Every piece has come out smelling clean, without a hint of odor when held up to my nose. And the soap was non-scented, so I know it's clean.
Next:
-- Spread baking soda around empty trunk, let sit for a couple of days.
-- Washed soda out, very wet sponge.
-- Washed all surfaces, knooks, crannies, etc. with very, very diluted pine-cleaner, careful not to slop water everywhere. A section at a time, used very damp sponge and/or scrub brush (toothbrush a few places) followed with towelling. Repeated with plain water to rinse. Let dry in hot sun with lid open.
-- Went ahead and washed my trunk-junk, spare, etc. just for good measure.
Result: Not a trace of odor in the trunk. Fresher than sunny springtime sheets just off the clothes line.
***However....***
The odor lingers in the cabin, at least to my sensitive olfactories. I detect it after the car's been closed all day or night. No one else would notice -- it's more of a reminder than a real problem.
Since the source of the smell is completely remediated, the oder obviously eminates from the absorbant materials in the cabin itself.
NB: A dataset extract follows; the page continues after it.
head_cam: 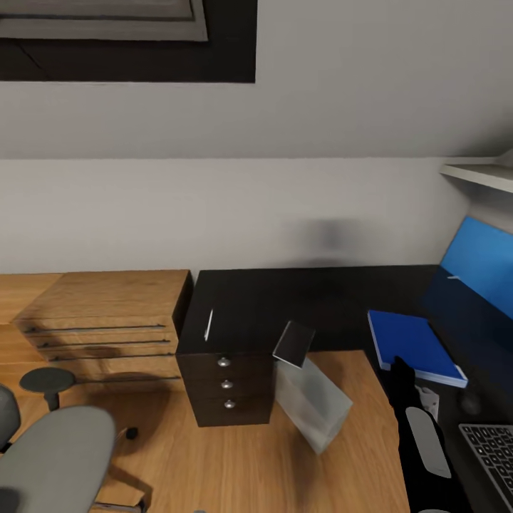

I am left with seven choices:
-- Sell the car. Not gonna happen
-- Get rid of my nose (to paraphrase Woody Allen's "Sleeper": Odor isn't the problem. Smelling odor is the problem). Don't be silly.
-- Deaden my smeller with so-called "air fresheners." Yuck.
-- Wash or replace everything. Uh, no.
-- Try odor-absorbers. Won't work. Odor is too faint.
-- Live with it. Doubt it.
-- Cover the stink with a less-offensive smell. Bingo!
Febreeze. Plenty of it. The chemical odor (new car smell!) is a lot better than rotten milk and will mostly dissipate. Extra added bonus - stain removal. I'm sure it'll work.
Oh, and one other important step: Never tell anyone. Y'all can keep a secret, can't you?